Behind the Numbers: The Great Male Survey 2011 Reveals Changing Attitudes and Lifestyles
AskMen.com, the popular men’s site, has just announced the results of its third consecutive annual study of men’s attitudes and lifestyles. More sophisticated than prior studies, The 2011 Great Male Survey and its counterpart done with Cosmopolitan.com (The 2011 Great Female Survey) drew over 80,000 respondents and was strengthened by its work with Ipsos and Reid.
Book of Odds asked David Bassil, the long-time editor of AskMen.com why this study is important. He answered by pointing to the mission of the site, which he summarized as “to help guys become better men.” Consistent with this mission, the survey asked illuminating questions about values and lifestyle.
Here are some examples:
Do you believe in the institution of marriage? 30% of respondents in US said no or that it wasn’t for them. No wonder women complain the pool of eligible men seems to be leaking.

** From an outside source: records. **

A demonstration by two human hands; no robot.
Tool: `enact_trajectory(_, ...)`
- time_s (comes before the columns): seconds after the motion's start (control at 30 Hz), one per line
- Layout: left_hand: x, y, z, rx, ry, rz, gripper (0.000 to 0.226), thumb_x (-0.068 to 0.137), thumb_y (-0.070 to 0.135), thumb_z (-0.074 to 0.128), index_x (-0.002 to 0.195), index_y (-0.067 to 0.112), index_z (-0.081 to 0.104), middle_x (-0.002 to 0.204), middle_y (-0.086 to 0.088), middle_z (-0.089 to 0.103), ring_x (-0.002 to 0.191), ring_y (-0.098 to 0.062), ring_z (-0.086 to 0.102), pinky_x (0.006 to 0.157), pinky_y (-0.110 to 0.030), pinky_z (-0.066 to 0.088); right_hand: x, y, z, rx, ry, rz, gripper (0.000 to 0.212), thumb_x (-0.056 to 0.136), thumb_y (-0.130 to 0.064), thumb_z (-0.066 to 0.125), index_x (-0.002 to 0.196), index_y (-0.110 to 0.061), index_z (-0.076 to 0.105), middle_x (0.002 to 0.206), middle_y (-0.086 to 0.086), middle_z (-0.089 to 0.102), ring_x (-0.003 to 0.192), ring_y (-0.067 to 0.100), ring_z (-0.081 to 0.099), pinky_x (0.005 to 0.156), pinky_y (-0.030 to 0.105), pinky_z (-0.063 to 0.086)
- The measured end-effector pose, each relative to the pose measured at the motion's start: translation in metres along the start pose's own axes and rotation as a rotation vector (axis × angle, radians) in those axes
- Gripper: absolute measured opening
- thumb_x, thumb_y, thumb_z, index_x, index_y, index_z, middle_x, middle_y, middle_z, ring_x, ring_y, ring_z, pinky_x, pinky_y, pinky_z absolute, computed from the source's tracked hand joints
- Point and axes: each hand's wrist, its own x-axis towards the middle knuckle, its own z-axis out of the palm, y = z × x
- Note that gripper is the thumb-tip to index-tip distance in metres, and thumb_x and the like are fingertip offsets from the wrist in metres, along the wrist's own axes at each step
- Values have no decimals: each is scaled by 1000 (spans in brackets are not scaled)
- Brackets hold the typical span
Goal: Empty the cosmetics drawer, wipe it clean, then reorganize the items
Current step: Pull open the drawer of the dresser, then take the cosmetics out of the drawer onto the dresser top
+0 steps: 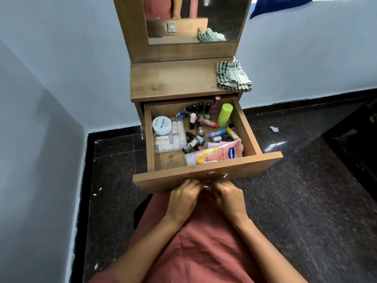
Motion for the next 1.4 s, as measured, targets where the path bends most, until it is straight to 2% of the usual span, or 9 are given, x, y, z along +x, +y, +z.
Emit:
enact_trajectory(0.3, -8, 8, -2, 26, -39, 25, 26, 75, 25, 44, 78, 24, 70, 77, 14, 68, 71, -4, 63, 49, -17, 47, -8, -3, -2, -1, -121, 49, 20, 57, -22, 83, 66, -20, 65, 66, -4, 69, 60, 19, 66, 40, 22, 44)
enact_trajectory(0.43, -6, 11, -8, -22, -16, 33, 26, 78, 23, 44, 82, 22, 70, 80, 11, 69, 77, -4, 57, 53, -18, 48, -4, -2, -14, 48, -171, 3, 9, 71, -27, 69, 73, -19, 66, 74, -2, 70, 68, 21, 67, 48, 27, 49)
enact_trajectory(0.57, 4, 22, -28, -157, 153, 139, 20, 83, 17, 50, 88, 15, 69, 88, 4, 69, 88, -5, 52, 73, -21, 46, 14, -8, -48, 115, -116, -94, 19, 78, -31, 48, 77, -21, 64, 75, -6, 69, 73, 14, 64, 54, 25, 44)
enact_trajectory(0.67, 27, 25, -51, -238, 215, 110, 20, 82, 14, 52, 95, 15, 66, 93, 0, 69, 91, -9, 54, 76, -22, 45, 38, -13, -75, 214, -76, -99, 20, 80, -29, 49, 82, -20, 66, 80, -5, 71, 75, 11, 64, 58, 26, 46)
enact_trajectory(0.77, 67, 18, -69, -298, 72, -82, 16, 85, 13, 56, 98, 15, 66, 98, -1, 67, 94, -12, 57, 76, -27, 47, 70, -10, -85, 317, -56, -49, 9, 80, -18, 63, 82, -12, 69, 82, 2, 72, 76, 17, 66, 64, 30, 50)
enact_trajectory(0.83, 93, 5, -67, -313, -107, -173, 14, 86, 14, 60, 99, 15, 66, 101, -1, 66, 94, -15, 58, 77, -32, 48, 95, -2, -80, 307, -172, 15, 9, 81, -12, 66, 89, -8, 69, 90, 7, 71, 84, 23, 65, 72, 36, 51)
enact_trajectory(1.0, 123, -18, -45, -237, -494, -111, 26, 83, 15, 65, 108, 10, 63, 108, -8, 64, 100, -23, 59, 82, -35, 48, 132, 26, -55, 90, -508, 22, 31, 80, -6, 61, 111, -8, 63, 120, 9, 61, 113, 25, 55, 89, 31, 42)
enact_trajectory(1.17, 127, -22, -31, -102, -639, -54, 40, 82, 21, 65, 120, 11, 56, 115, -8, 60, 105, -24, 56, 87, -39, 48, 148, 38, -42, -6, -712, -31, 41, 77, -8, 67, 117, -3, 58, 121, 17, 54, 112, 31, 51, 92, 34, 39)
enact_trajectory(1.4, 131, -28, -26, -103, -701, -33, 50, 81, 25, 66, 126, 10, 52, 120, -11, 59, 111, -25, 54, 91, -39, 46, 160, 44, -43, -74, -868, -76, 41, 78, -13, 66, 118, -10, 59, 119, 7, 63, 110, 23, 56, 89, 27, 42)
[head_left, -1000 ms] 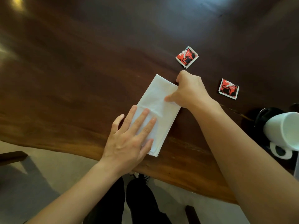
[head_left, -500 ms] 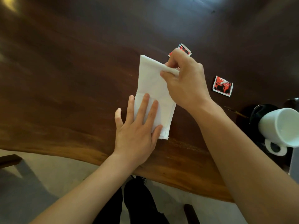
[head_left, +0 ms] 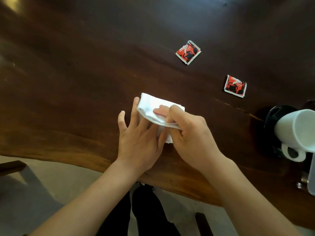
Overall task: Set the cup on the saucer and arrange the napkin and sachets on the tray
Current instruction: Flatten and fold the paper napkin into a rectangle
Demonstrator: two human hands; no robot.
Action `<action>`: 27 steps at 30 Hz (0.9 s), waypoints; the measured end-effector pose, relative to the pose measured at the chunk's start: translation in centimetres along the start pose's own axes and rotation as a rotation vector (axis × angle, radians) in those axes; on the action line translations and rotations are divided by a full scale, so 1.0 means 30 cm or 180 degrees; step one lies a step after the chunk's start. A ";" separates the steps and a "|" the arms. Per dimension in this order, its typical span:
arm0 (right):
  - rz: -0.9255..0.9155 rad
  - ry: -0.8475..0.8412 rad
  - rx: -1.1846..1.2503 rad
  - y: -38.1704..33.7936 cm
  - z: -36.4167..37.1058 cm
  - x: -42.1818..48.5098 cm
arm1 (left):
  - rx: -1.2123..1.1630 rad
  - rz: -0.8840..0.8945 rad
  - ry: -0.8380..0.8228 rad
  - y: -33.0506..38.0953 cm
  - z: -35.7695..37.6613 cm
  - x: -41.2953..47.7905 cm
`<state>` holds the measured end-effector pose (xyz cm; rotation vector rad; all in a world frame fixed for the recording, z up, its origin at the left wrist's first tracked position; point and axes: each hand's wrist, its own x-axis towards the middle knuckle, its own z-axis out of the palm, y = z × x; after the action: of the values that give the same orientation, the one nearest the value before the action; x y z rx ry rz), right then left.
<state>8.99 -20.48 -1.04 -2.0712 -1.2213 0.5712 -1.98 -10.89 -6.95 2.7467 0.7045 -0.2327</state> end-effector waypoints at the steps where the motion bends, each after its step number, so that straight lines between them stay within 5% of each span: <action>1: 0.0124 -0.0080 -0.0020 0.017 0.008 -0.009 | -0.0029 -0.0025 0.0017 0.004 -0.003 -0.001; 7: 0.0055 -0.0029 -0.0429 0.030 0.076 -0.038 | -0.1396 0.0219 0.0483 -0.089 -0.046 -0.028; 11: 0.0018 0.0108 -0.0500 0.025 0.107 -0.045 | -0.2150 -0.0806 0.1271 -0.174 -0.135 -0.034; 14: 0.0072 0.0116 -0.0573 0.035 0.122 -0.042 | -0.2048 -0.0515 0.1343 -0.151 -0.181 0.012; 20: 0.0097 -0.0370 -0.0915 0.041 0.120 -0.040 | -0.1147 0.0468 0.0558 -0.090 -0.121 0.118; 27: 0.0178 -0.0997 -0.1449 0.028 0.115 -0.073 | -0.0234 0.0483 0.0445 -0.140 -0.040 0.124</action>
<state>6.20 -21.62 -3.94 -2.4641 -1.5946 0.7158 -0.74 -5.34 -7.69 2.7487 0.5235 0.0180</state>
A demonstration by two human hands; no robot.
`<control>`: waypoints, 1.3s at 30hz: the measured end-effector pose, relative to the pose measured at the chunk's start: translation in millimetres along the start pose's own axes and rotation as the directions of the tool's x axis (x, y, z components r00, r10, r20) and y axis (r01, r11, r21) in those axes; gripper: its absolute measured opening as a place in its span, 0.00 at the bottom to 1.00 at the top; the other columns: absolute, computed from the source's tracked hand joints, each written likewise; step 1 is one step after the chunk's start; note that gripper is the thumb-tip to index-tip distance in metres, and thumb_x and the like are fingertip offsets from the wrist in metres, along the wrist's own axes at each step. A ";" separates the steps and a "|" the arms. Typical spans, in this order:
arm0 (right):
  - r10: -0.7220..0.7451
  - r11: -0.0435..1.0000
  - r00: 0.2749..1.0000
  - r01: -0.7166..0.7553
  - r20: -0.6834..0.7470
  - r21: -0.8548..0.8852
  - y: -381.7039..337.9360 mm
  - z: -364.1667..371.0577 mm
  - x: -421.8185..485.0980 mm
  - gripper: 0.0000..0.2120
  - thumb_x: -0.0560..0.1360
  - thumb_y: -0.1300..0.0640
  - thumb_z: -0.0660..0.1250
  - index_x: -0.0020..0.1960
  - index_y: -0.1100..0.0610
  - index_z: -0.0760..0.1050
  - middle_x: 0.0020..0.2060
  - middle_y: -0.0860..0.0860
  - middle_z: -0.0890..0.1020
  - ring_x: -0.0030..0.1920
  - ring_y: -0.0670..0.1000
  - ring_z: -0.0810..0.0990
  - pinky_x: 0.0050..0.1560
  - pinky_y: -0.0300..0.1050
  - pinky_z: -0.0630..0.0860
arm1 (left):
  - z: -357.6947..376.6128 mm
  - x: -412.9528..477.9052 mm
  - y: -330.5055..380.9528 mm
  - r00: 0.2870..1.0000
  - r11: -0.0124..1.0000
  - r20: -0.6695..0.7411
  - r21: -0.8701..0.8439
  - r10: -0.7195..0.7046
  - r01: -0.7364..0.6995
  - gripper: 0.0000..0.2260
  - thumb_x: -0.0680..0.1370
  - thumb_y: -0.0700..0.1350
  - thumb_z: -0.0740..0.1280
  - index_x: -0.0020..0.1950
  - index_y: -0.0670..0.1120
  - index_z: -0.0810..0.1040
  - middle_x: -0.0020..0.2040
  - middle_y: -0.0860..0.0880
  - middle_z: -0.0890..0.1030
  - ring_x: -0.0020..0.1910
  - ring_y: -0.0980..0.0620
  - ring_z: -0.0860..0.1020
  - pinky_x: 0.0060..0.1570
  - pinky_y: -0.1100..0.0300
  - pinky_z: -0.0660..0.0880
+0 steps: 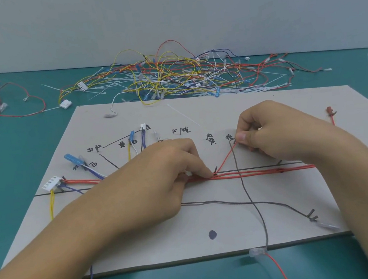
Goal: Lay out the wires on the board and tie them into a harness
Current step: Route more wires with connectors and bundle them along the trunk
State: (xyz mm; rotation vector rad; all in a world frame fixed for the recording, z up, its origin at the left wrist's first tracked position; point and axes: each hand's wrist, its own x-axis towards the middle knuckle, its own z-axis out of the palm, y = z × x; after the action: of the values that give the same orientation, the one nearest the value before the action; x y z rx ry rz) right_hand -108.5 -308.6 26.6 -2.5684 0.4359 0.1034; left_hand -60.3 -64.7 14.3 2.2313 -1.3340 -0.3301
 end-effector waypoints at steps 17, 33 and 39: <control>0.002 0.999 1.000 -0.003 0.017 0.037 -1.2 1.2 -1.2 0.11 0.80 0.57 0.67 0.38 0.52 0.77 0.31 0.46 0.77 0.31 0.46 0.71 0.36 0.40 0.66 | 2.2 -2.0 -7.2 0.999 0.999 -0.008 -0.007 0.035 -0.035 0.25 0.75 0.30 0.64 0.59 0.55 0.86 0.49 0.60 0.77 0.49 0.61 0.76 0.47 0.73 0.66; 0.043 0.993 0.999 -0.044 0.008 0.110 -0.3 4.1 3.0 0.11 0.79 0.58 0.67 0.37 0.53 0.78 0.20 0.38 0.74 0.28 0.46 0.70 0.32 0.39 0.66 | 3.0 -3.4 -16.5 0.995 0.992 -0.015 0.084 0.097 -0.096 0.23 0.74 0.38 0.64 0.63 0.59 0.83 0.51 0.63 0.75 0.50 0.62 0.72 0.50 0.67 0.69; 0.085 0.981 0.996 -0.086 0.012 0.173 -1.6 4.4 3.3 0.13 0.78 0.60 0.67 0.34 0.52 0.79 0.19 0.42 0.73 0.27 0.51 0.71 0.29 0.43 0.73 | 6.0 -3.8 -19.2 0.992 0.989 -0.050 0.101 0.113 -0.108 0.23 0.72 0.40 0.64 0.63 0.60 0.83 0.51 0.64 0.74 0.50 0.62 0.73 0.50 0.65 0.71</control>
State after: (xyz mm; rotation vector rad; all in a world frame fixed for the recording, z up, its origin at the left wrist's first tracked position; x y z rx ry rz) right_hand -104.8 -306.0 23.1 -2.3786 0.5299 0.0971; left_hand -50.5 -55.9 -1.3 2.2176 -1.4658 -0.1651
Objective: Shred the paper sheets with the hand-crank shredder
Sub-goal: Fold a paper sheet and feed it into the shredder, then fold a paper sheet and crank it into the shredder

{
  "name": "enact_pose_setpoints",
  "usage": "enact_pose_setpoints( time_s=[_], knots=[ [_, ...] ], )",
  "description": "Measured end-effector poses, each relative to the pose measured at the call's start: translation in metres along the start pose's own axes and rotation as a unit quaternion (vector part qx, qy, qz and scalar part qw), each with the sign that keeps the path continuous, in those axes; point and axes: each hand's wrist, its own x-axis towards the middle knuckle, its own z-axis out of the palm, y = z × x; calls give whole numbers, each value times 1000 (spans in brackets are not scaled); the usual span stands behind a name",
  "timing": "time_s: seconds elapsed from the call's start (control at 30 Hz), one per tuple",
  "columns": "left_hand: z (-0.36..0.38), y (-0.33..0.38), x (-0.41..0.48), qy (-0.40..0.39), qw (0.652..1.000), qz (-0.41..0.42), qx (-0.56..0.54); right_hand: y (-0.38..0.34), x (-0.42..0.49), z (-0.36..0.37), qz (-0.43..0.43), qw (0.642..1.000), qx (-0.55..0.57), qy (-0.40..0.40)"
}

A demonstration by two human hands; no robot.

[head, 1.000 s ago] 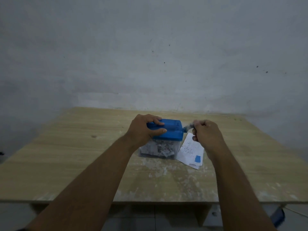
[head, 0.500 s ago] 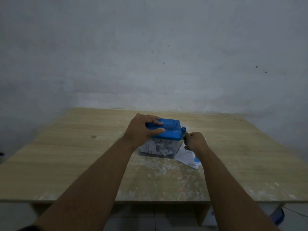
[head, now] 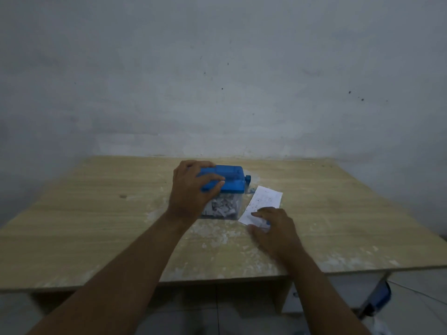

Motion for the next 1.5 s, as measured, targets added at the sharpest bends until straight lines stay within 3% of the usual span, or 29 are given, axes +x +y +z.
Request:
enact_pose_setpoints(
  time_s=[0.07,0.2,0.33,0.4,0.63,0.73,0.83,0.97,1.3,1.5],
  knots=[
    [5,28,-21,-15,998,-14,-60,-3,-1,-3,-7,1000,13,1],
    [21,59,-60,-185,965,-137,-126,-3,-1,-1,16,1000,17,12],
    [28,55,-67,-269,877,-312,-246,-2,5,3,11,999,-15,28],
    [29,55,-68,-272,862,-341,-257,-2,6,4,0,999,-32,41],
    [30,55,-66,-280,856,-352,-256,8,10,16,-27,996,-40,80],
    [29,54,-66,-286,853,-354,-254,10,10,15,-52,989,-31,135],
    [30,53,-69,-294,875,-310,-228,11,8,14,-102,980,-24,167],
    [27,58,-63,-267,877,-322,-238,7,2,11,-108,980,-17,165],
    [19,59,-65,-223,828,-372,-355,-4,-12,1,-143,974,62,167],
    [10,61,-66,-229,811,-402,-359,-38,-33,1,-68,949,191,240]
  ],
)
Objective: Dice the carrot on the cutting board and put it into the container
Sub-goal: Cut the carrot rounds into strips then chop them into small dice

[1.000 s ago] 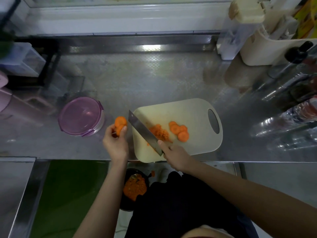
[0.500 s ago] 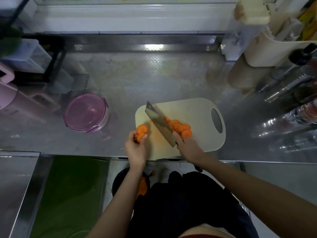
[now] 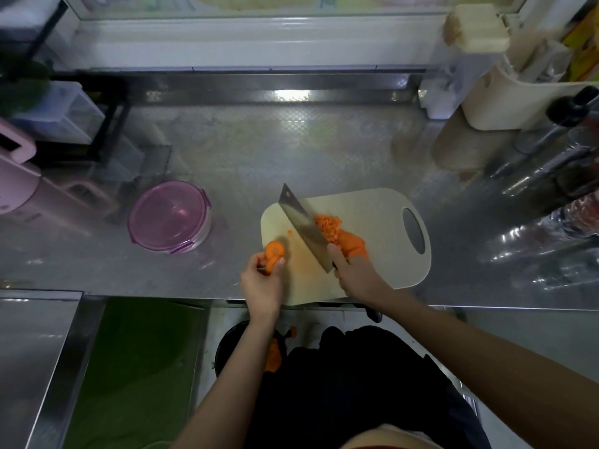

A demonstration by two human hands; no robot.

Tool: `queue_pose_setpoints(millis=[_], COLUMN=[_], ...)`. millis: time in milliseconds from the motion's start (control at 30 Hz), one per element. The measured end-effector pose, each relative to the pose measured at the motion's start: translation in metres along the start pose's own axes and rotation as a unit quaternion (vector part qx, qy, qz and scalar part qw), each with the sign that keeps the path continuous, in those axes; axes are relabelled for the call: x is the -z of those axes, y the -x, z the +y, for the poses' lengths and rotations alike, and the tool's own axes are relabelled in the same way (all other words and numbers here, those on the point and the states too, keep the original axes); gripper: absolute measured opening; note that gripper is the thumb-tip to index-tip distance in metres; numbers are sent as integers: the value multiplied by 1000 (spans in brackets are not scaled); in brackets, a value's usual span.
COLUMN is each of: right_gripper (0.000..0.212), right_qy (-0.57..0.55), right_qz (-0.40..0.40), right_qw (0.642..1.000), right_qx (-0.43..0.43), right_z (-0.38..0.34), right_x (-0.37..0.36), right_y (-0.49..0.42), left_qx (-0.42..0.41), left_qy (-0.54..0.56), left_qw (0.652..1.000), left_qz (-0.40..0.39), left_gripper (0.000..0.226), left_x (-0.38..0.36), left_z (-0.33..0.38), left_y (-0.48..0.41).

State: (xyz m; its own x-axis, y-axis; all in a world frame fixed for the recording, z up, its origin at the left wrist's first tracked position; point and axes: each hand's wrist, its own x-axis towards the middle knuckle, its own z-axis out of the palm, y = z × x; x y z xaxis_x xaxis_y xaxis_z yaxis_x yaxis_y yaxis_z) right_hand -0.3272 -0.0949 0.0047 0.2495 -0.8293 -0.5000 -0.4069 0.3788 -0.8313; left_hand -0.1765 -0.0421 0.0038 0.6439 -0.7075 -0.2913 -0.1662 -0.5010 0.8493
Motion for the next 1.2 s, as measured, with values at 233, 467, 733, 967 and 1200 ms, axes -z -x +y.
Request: queue_pose_setpoints(millis=[233,467,733,967,1200], right_gripper=[55,29,41,47,52], right_qy=[34,-27,19,44,123], right_qz=[-35,46,37,26,-5], right_qw=[996,998,999,999,992], right_qx=[-79,-24,4,8,19], right_z=[3,-1,0,0,-3], right_x=[-16,3,-8,-9,-12], right_y=[-3,0,3,4,15], left_qx=[-11,-5,-65,-100,-162], left_qy=[5,-6,-32,-117,-180], left_qw=[1000,1000,993,980,964], left_qz=[-19,-15,-91,-125,-110], left_gripper=[9,16,17,26,26], left_x=[4,2,-20,-16,-13], left_z=[-6,-4,13,-6,-15], left_y=[-1,-6,-16,-22,-22])
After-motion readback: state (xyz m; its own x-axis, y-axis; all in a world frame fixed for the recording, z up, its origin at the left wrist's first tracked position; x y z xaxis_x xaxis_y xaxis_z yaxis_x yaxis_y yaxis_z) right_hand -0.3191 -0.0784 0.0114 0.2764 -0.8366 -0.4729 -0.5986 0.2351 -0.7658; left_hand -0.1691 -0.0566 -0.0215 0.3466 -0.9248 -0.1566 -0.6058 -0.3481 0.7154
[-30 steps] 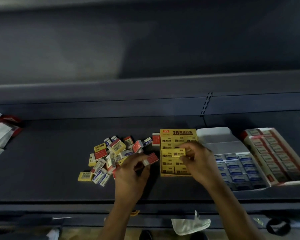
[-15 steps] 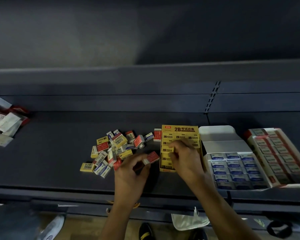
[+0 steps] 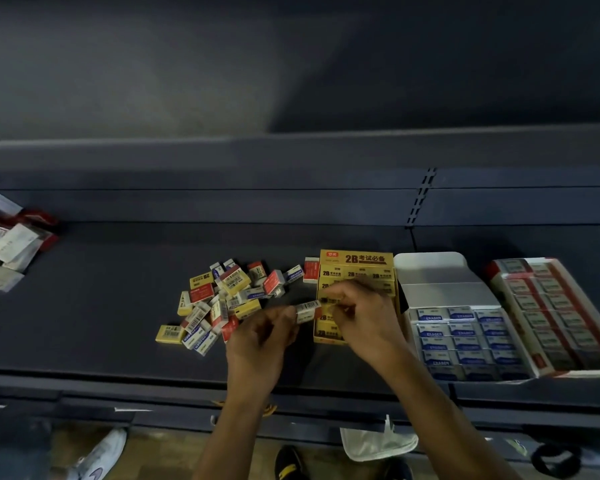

Would you be in a relationship with a woman who has a higher income than you? 85% said, “Yes, it wouldn’t bother me,” and another 8% said they already were in such a relationship.
What is the ultimate male status symbol? 39% of US respondents said “a family.” David Bassil pointed out that the women in the Cosmo version of the survey answered most often “a beautiful house.”
We asked David what he found most interesting in the survey this year, and he said it was the impact of the sour economy on men’s attitudes and lifestyles. For example compared to prior years, men reported having fewer credit cards and saving more. Even grooming habits have changed, with fewer steps in the male grooming regimen than in past, more carefree years. Values regarding careers have also changed. Stability and career growth trumped more salary now.
The more refined methodology of the survey also permitted comparisons of cohorts . When the “Millennials—“those between 30 and early adolescence -- were compared to those of earlier generations, the differences were striking. “Their values are closer to those of their grandparents than their parents,” said Bassil. “They are less focused on money and more on traditional values.”
They are also darker in their outlook, at least to judge by their answer to the question: Which superhero would you want to be? The Millennials wanted to be the dark, angst-ridden Batman. The earlier cohorts went with the nigh invincible Superman. Maybe it’s the Batmobile, but who can pass up x-ray vision?
Two results stood out for us.
One was further evidence of the de-gendering of activities. When asked “who would win a in a cooking competition between you and your partner?” more men with partners said they would win, not she.
The other was the answer to “How should America Reboot the Economy?” Save money on budget cuts was the number one answer with 35% of the total. 17% answered “revolution!” What flavor revolution was not specified, but this last resort was favored over the Keynesian “spend more money, such as on stimulus.”
An interesting survey, worth exploring, and seemingly headed in the right direction in methodological terms. One looks forward to next year’s.